▽

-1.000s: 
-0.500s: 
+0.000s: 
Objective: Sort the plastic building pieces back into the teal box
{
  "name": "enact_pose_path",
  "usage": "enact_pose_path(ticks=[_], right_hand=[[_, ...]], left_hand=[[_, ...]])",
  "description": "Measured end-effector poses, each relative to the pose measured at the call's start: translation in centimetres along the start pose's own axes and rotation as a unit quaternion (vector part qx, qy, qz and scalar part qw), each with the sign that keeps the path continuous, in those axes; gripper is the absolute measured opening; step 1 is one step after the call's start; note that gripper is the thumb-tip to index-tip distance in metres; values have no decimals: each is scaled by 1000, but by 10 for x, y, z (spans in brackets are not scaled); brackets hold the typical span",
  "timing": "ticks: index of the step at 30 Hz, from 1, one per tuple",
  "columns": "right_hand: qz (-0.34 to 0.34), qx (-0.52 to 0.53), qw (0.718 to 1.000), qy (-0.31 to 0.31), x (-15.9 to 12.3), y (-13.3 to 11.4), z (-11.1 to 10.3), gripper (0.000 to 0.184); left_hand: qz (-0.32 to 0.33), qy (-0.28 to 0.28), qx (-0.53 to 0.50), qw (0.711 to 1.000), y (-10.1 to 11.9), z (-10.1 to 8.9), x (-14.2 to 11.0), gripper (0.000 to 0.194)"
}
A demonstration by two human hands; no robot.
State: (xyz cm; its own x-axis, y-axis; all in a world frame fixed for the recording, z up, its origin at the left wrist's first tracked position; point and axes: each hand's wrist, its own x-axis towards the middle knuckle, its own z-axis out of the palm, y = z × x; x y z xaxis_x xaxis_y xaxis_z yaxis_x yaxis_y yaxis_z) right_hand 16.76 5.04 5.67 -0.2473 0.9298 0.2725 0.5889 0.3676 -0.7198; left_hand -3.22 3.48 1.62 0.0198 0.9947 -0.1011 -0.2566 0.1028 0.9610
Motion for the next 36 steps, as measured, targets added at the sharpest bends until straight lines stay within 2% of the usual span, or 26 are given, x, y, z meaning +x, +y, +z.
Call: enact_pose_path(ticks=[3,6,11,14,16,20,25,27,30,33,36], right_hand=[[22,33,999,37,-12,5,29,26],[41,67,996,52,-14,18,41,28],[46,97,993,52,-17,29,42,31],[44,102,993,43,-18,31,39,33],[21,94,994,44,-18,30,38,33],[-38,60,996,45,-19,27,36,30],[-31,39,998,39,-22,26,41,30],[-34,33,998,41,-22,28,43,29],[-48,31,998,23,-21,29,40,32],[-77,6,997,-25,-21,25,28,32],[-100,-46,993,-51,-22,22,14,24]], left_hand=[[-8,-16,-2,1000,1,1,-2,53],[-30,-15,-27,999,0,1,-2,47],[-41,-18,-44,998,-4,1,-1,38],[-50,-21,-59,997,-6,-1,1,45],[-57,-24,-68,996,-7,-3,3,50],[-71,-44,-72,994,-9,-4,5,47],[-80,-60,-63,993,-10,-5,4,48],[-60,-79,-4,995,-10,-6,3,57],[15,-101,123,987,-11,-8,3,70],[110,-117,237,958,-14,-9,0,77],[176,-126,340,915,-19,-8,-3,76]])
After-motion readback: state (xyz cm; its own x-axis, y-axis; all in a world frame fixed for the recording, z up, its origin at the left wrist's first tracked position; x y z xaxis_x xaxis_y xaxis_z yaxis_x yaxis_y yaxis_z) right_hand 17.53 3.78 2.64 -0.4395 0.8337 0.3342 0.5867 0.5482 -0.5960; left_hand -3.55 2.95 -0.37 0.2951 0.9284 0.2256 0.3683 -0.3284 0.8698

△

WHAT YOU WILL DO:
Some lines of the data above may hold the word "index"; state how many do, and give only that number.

REPLY:
2